---- SUPPLIED MATERIAL

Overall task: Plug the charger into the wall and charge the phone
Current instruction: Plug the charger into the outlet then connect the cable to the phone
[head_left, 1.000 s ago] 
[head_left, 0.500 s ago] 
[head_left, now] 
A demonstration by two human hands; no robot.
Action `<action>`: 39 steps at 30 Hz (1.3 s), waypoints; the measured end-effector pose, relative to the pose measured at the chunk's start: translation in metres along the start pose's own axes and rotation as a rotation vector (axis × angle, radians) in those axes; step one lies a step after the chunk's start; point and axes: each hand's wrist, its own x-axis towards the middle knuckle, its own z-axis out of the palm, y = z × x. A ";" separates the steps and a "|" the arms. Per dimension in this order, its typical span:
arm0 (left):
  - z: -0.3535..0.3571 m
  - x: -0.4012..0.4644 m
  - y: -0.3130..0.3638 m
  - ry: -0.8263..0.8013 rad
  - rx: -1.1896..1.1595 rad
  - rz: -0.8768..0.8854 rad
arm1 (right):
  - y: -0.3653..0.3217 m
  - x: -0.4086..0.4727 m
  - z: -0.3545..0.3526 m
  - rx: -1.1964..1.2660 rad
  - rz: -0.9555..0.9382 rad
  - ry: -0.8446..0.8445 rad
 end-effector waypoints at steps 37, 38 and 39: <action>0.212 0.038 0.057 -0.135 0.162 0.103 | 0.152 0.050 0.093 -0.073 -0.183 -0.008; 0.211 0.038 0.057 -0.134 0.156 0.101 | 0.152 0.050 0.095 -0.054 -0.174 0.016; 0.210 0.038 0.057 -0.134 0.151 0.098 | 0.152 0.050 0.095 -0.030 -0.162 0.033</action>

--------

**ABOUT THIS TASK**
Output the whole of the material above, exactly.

**RESPONSE TO THIS EXERCISE**
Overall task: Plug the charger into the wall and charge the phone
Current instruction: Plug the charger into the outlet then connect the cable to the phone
[head_left, 1.000 s ago] 
[head_left, 0.500 s ago] 
[head_left, now] 
A demonstration by two human hands; no robot.
Action `<action>`: 39 steps at 30 Hz (1.3 s), waypoints; the measured end-effector pose, relative to the pose measured at the chunk's start: translation in metres along the start pose's own axes and rotation as a rotation vector (axis × angle, radians) in those axes; step one lies a step after the chunk's start; point and axes: each hand's wrist, its own x-axis towards the middle knuckle, its own z-axis out of the palm, y = z × x. A ";" separates the steps and a "|" the arms. Per dimension in this order, its typical span:
arm0 (left):
  - z: -0.3535..0.3571 m
  - x: -0.4012..0.4644 m
  - y: -0.3130..0.3638 m
  - ry: -0.8263..0.8013 rad
  - rx: -1.1896..1.1595 rad
  - rz: -0.8768..0.8854 rad
arm1 (right):
  - y: -0.3653..0.3217 m
  - x: -0.4086..0.4727 m
  - z: -0.3545..0.3526 m
  - rx: -1.1964..1.2660 rad
  - rz: -0.9555..0.9382 rad
  - ry: -0.8446..0.8445 rad
 end-effector waypoints at steps 37, 38 and 39: <action>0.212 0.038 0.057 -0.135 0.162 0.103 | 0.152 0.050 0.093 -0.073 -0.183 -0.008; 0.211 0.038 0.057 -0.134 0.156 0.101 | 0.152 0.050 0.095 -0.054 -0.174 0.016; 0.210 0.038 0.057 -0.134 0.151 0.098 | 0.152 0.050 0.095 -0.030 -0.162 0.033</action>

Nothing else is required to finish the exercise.